Cannabis thérapeutique : l'exception française

par Nestor Hervé

La première conférence nationale sur l'usage médical du cannabis s'est tenue fin novembre à Paris dans le cadre des Etats généraux des usagers de substances licites et illicites (Egus). L'occasion de rouvrir un dossier enterré en France depuis 2001 et les déclarations en faveur d'essais thérapeutiques du ministre de la santé de l'époque, Bernard Kouchner.

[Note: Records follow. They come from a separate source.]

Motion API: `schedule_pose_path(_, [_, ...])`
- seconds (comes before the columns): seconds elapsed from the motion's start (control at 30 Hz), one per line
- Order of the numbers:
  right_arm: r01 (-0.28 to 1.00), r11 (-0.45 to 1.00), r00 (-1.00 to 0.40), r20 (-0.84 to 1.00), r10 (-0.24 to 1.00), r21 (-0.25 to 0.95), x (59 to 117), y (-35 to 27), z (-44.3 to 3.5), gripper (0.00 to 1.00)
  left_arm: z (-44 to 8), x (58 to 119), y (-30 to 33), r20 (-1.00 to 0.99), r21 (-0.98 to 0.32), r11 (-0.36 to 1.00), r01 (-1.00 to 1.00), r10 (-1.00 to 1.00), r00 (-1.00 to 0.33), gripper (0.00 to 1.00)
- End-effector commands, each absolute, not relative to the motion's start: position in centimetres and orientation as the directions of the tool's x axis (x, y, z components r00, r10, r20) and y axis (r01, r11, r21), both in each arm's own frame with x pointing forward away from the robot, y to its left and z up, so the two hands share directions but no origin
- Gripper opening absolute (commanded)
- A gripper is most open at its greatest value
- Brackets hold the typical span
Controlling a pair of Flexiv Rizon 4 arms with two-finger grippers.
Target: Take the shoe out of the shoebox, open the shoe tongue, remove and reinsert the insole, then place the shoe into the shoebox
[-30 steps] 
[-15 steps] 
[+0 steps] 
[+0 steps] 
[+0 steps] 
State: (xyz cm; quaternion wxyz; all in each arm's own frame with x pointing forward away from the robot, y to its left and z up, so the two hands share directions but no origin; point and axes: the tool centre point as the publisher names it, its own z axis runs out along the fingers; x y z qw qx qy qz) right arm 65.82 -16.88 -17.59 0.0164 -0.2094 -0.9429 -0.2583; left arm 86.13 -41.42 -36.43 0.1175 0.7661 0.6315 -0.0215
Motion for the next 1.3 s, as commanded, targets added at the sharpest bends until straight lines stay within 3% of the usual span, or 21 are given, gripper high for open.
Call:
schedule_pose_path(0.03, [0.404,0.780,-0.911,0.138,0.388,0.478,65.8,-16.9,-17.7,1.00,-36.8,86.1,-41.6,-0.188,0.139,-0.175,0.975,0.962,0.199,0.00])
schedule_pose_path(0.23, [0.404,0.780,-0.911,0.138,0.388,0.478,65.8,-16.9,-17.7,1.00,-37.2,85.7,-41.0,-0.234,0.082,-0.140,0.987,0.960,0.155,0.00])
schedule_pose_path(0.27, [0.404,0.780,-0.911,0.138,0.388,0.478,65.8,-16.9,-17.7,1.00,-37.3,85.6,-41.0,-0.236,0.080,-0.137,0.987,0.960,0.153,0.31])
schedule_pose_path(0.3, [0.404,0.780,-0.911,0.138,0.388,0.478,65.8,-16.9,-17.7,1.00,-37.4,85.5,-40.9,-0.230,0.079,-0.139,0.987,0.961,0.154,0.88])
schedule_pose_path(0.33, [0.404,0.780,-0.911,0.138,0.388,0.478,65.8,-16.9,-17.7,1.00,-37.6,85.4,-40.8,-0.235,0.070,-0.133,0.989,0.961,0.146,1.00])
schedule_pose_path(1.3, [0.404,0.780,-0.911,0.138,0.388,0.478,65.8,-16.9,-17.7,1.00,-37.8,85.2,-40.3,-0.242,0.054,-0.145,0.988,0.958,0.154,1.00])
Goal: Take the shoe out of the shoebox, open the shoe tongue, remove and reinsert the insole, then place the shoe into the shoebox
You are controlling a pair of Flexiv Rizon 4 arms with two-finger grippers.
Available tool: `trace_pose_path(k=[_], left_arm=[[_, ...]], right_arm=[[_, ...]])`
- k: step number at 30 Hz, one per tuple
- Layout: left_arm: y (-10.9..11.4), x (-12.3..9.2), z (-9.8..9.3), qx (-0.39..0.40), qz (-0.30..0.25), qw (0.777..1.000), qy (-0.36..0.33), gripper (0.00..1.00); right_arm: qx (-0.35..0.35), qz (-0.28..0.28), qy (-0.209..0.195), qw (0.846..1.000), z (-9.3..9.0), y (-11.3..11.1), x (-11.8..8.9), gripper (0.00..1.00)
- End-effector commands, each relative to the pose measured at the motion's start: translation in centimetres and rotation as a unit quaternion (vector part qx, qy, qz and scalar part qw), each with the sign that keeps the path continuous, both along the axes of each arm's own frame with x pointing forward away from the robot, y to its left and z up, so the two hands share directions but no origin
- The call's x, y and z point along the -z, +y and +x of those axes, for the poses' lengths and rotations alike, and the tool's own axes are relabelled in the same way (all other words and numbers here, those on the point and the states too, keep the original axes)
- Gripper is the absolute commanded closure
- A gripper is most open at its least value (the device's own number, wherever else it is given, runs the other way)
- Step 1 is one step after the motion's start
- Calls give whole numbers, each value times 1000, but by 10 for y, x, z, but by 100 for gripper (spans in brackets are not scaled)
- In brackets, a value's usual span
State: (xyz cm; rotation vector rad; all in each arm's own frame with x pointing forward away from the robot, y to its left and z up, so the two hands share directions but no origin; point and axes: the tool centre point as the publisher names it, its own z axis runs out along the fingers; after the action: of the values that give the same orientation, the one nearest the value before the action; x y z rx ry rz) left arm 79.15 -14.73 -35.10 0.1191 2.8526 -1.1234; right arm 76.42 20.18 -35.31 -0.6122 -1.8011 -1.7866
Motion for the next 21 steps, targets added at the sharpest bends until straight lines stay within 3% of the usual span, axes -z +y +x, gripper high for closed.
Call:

Nausées et vomissements (notamment liés au VIH/sida et aux chimiothérapies anticancéreuses), perte de l’appétit (VIH mais aussi anorexie mentale), spasticité et crampes (sclérose en plaques), troubles du mouvement, psychiatriques ou respiratoires, douleurs, allergies... la liste des applications thérapeutiques potentielles du cannabis inclut une quarantaine de pathologies ! La raison d’un tel éclectisme ? Les fonctions étendues et diversifiées des cannabinoïdes endogènes et du système des endocannabinoïdes dans le système de protection globale de l’organisme.

Petit tour d’horizon
Aux Etats-Unis, l’American Medical Association (AMA) s’est justement prononcée pour la première fois début novembre en faveur d’une déclassification du cannabis, afin de pouvoir expérimenter et mettre au point des médicaments à base de cannabinoïdes, tandis que l’administration Obama demandait aux procureurs fédéraux de ne plus poursuivre les personnes qui consomment de la marijuana à des fins thérapeutiques dans les Etats (une quinzaine sur 50) où cet usage a été légalisé.

Au Canada, où le cannabis médical est largement autorisé depuis dix ans, un programme lancé par le gouvernement fédéral vise à former les professionnels de santé. Les cannabinoïdes sont scientifiquement reconnus d’utilité thérapeutique en Europe, à l’exception de la Suède, la Norvège, la Grèce... et la France.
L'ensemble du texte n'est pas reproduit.